Assignment :: The answer is the complete listing below, written out again exactly.

Records provided ::
>>>>
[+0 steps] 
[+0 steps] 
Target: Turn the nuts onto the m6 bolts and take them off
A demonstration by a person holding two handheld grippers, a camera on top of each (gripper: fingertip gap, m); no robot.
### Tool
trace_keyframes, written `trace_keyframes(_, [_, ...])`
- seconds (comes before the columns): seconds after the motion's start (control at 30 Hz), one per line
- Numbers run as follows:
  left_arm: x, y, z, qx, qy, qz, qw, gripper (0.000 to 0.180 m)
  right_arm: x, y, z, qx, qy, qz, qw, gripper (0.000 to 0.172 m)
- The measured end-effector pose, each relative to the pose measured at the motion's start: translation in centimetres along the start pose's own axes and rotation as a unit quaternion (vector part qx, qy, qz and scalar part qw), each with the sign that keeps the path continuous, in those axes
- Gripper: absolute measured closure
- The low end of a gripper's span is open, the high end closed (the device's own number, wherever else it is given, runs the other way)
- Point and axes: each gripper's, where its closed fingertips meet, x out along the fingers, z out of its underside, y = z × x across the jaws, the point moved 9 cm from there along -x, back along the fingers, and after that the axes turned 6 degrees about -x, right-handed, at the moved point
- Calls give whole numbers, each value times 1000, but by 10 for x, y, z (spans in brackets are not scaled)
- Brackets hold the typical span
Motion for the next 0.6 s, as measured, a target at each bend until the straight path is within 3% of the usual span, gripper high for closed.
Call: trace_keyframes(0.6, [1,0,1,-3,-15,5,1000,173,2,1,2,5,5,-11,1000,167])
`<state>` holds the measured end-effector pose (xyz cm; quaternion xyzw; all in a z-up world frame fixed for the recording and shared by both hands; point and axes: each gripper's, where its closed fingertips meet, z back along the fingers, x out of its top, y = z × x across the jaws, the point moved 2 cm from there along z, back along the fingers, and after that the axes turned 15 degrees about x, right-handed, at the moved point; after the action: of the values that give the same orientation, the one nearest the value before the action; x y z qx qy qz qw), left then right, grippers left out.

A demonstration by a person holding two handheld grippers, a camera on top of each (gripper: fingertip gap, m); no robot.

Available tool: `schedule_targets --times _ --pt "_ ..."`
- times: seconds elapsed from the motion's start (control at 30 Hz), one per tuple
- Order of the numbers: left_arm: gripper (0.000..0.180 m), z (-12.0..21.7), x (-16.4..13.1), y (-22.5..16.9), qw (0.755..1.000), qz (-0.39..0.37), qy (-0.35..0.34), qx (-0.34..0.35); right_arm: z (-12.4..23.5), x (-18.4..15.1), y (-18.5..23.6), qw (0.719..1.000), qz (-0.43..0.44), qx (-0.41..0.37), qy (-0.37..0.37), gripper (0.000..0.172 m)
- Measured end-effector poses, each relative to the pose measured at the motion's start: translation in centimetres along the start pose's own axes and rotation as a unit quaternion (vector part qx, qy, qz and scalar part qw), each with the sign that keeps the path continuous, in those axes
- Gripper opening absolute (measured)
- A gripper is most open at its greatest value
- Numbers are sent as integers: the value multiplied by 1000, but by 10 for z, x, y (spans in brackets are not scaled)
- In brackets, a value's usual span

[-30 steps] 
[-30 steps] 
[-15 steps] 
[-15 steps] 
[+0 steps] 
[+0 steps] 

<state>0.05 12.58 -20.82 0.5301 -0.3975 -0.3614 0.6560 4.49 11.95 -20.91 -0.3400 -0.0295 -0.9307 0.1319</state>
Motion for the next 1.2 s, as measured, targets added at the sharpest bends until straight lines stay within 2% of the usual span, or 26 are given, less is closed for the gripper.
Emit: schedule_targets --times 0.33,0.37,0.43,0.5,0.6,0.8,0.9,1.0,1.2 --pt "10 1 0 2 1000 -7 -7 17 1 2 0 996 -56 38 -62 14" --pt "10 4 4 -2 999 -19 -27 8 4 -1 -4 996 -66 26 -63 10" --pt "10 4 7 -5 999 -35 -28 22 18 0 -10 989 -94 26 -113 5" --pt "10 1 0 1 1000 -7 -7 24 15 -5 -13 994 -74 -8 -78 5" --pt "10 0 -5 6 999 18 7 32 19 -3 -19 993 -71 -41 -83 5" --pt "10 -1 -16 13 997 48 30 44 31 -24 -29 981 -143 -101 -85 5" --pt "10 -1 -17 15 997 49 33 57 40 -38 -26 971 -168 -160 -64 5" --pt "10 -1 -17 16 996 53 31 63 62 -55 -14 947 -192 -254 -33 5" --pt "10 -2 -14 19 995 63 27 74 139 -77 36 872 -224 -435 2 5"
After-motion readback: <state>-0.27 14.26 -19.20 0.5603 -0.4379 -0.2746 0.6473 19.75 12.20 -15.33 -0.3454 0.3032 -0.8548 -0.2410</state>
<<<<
Written answer ::
[+0 steps] 
[+0 steps] 
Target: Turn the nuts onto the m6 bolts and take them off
A demonstration by a person holding two handheld grippers, a camera on top of each (gripper: fingertip gap, m); no robot.
### Tool
trace_keyframes, written `trace_keyframes(_, [_, ...])`
- seconds (comes before the columns): seconds after the motion's start (control at 30 Hz), one per line
- Numbers run as follows:
  left_arm: x, y, z, qx, qy, qz, qw, gripper (0.000 to 0.180 m)
  right_arm: x, y, z, qx, qy, qz, qw, gripper (0.000 to 0.172 m)
- The measured end-effector pose, each relative to the pose measured at the motion's start: translation in centimetres along the start pose's own axes and rotation as a unit quaternion (vector part qx, qy, qz and scalar part qw), each with the sign that keeps the path continuous, in those axes
- Gripper: absolute measured closure
- The low end of a gripper's span is open, the high end closed (the device's own number, wherever else it is given, runs the other way)
- Point and axes: each gripper's, where its closed fingertips meet, x out along the fingers, z out of its underside, y = z × x across the jaws, the point moved 9 cm from there along -x, back along the fingers, and after that the axes turned 6 degrees about -x, right-handed, at the moved point
- Calls give whole numbers, each value times 1000, but by 10 for x, y, z (spans in brackets are not scaled)
- Brackets hold the typical span
Motion for the next 0.6 s, as measured, a target at each bend until the straight path is within 3% of the usual span, gripper high for closed.
Call: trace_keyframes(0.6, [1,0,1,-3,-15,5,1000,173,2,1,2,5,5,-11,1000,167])
`<state>` holds the measured end-effector pose (xyz cm; quaternion xyzw; all in a z-up world frame fixed for the recording and shared by both hands; point and axes: each gripper's, where its closed fingertips meet, z back along the fingers, x out of its top, y = z × x across the jaws, the point moved 2 cm from there along z, back along the fingers, and after that the axes turned 15 degrees about x, right-handed, at the moved point; after the action: of the values that give the same orientation, the one nearest the value before the action; x y z qx qy qz qw), left then right, grippers left out.

A demonstration by a person holding two handheld grippers, a camera on top of each (gripper: fingertip gap, m); no robot.

Available tool: `schedule_targets --times _ --pt "_ ..."`
- times: seconds elapsed from the motion's start (control at 30 Hz), one per tuple
- Order of the numbers: left_arm: gripper (0.000..0.180 m), z (-12.0..21.7), x (-16.4..13.1), y (-22.5..16.9), qw (0.755..1.000), qz (-0.39..0.37), qy (-0.35..0.34), qx (-0.34..0.35); right_arm: z (-12.4..23.5), x (-18.4..15.1), y (-18.5..23.6), qw (0.719..1.000), qz (-0.43..0.44), qx (-0.41..0.37), qy (-0.37..0.37), gripper (0.000..0.172 m)
- Measured end-effector poses, each relative to the pose measured at the motion's start: translation in centimetres along the start pose's own axes and rotation as a unit quaternion (vector part qx, qy, qz and scalar part qw), each with the sign that keeps the path continuous, in those axes
- Gripper opening absolute (measured)
- A gripper is most open at its greatest value
- Numbers are sent as integers: the value multiplied by 1000, but by 10 for z, x, y (spans in brackets are not scaled)
- In brackets, a value's usual span

[-30 steps] 
[-30 steps] 
[-15 steps] 
[-15 steps] 
[+0 steps] 
[+0 steps] 

<state>0.05 12.58 -20.82 0.5301 -0.3975 -0.3614 0.6560 4.49 11.95 -20.91 -0.3400 -0.0295 -0.9307 0.1319</state>
Motion for the next 1.2 s, as measured, targets added at the sharpest bends until straight lines stay within 2% of the usual span, or 26 are given, less is closed for the gripper.
Emit: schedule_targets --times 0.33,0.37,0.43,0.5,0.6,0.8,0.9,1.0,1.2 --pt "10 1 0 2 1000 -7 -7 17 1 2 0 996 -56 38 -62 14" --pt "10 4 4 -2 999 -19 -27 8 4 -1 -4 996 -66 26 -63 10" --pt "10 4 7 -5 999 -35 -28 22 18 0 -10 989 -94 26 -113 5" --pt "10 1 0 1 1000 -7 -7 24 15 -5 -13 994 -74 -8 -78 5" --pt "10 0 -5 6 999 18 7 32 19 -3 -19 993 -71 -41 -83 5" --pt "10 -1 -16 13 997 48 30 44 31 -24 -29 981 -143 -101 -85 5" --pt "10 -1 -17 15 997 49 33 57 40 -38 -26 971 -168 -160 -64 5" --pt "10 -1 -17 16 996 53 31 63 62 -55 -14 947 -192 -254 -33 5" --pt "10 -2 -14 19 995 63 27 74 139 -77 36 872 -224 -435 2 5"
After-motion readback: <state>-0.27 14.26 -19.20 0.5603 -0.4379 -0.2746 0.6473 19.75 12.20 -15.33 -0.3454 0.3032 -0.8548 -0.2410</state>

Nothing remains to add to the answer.